Senator Kamala Harris (D., Calif.) released a health-care proposal on Monday that preserves a limited, tightly regulated, private-insurance market, finally articulating her position on the role of the private market after struggling to do so throughout her early primary campaign.

Harris’s plan, which comes days ahead of the second round of Democratic primary debates in Detroit, represents a more moderate approach than that championed by Senator Bernie Sanders (I., Vt.), who has called for the total elimination of the private health-insurance market. Like Sanders, Harris would allow every American access to an expanded Medicare program, but she would also seek to preserve a supplementary private-insurance option called Medicare Advantage.

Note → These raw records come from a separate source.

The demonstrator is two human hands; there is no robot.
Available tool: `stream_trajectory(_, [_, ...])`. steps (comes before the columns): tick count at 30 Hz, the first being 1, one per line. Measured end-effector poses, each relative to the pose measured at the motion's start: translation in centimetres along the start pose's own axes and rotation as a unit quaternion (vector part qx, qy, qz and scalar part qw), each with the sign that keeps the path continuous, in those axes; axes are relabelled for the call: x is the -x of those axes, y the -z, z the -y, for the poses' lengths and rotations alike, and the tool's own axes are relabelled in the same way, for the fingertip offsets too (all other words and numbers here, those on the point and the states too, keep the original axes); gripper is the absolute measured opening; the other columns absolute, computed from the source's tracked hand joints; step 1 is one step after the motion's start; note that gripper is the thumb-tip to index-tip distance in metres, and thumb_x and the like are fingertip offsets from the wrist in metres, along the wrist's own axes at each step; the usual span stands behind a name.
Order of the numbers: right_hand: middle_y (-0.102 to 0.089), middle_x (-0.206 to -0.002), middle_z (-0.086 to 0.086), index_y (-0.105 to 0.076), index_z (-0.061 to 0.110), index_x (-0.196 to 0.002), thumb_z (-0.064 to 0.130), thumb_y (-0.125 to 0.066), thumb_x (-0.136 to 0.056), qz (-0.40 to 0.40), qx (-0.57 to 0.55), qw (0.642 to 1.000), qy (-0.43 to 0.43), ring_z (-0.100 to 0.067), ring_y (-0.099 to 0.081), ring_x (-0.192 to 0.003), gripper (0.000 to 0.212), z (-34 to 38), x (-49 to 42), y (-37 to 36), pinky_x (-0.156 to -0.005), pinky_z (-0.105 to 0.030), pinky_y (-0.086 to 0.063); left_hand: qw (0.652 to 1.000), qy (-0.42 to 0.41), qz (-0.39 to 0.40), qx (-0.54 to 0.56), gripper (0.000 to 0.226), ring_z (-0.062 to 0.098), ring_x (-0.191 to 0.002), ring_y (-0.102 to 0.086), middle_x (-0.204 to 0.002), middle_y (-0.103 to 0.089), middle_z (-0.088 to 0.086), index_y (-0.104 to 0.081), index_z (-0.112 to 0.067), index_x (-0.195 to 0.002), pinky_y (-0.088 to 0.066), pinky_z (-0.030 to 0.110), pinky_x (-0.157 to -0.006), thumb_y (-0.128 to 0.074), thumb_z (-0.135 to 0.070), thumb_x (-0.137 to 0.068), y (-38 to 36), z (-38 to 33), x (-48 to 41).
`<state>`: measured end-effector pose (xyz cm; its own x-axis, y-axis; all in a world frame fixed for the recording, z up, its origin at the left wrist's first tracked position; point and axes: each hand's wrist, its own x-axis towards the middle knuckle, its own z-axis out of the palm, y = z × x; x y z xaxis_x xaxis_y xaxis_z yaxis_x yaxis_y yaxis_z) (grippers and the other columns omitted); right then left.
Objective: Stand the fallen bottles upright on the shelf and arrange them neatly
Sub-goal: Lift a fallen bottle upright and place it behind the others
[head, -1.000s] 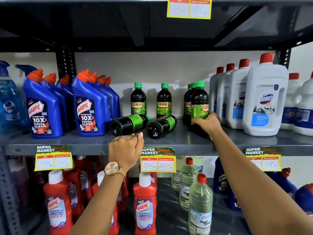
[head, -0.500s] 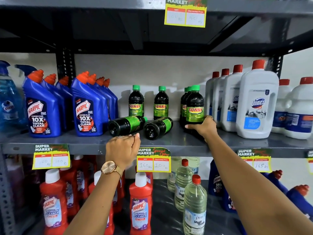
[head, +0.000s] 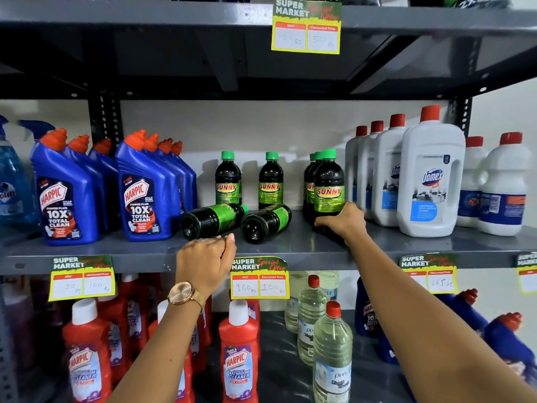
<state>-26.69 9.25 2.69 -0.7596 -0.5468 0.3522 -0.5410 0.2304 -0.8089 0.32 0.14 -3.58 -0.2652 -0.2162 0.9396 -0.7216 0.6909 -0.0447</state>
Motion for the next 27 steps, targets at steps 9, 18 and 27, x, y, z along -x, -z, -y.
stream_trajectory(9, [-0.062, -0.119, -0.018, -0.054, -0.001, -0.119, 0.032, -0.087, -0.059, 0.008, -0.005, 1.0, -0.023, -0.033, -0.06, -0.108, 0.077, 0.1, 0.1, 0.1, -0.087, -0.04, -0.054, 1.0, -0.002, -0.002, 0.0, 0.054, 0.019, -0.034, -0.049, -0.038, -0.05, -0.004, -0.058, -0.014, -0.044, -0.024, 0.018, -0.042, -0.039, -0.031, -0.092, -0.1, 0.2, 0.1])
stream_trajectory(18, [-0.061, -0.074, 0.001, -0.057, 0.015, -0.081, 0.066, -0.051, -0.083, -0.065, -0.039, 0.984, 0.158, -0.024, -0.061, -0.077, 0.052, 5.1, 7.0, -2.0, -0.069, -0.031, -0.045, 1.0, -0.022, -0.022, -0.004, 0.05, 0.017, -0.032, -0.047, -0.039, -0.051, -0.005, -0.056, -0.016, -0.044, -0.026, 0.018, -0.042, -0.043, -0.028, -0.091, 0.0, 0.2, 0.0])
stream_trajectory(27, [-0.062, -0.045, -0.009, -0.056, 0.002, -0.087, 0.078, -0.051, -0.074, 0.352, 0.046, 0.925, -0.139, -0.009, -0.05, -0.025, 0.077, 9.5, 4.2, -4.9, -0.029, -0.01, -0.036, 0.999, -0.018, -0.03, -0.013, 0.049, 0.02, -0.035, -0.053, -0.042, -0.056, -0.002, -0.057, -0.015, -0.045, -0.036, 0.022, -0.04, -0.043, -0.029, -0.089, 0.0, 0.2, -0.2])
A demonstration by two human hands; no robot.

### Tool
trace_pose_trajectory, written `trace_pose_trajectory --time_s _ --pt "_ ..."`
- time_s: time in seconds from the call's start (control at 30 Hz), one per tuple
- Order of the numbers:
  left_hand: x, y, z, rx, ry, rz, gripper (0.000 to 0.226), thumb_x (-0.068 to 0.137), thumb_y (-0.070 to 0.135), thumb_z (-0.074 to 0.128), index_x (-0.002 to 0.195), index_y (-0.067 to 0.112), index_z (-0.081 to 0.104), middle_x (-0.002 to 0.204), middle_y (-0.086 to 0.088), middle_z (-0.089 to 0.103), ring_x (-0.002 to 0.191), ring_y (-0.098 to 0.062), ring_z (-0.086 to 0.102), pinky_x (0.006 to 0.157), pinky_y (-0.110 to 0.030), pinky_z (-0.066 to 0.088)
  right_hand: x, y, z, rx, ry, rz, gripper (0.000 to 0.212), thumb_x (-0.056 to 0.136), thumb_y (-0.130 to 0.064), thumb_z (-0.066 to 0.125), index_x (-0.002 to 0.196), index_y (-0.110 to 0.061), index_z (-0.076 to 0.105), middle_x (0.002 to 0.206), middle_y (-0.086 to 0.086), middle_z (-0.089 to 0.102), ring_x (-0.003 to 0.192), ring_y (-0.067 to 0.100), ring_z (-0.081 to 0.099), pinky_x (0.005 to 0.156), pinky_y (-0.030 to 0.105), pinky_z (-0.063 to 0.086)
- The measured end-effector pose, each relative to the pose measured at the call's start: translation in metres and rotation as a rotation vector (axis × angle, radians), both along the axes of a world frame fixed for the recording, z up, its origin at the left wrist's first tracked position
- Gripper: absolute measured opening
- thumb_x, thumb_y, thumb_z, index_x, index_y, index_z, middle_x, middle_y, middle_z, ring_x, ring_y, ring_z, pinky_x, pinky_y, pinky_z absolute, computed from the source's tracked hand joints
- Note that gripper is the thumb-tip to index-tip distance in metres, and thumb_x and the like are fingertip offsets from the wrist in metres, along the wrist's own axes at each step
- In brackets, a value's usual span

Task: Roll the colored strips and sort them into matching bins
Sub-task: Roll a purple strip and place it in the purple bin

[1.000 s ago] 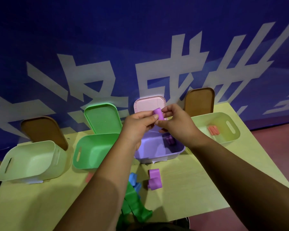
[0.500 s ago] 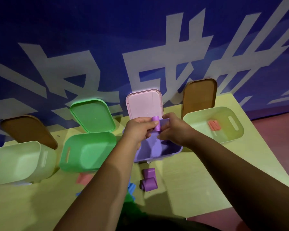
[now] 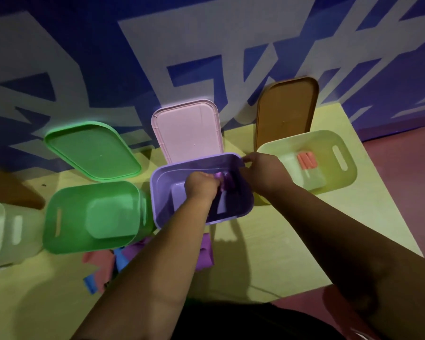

“We will allow private insurers to offer Medicare plans as part of this system that adhere to strict Medicare requirements on costs and benefits,” Harris wrote in a Medium post laying out the plan. “Medicare will set the rules of the road for these plans, including price and quality, and private insurance companies will play by those rules, not the other way around.”

While Sanders’s plan calls for reaching universal Medicare coverage in four years, Harris allows for a ten-year timeline. Her plan also differs dramatically from Sanders’s in that it would not raise taxes on the middle class.

Harris’s plan does place her to the left of the relatively moderate frontrunner Joe Biden by entirely eliminating the employer-based system that more than 150 million Americans currently rely on for coverage.

Throughout the early primary season, the former California attorney general has struggled to articulate her position with respect to the future utility of the private insurance market.

After initially telling CNN’s Jake Tapper that she would eliminate the private market during a January town hall, Harris backtracked during a subsequent interview, insisting that there would still be a role for “supplemental” private insurance under her plan. She then confused voters further during the first Democratic primary debate, raising her hand when asked if she would eliminate private insurance, only to later say that she misheard the question and would not, in fact, eliminate it entirely.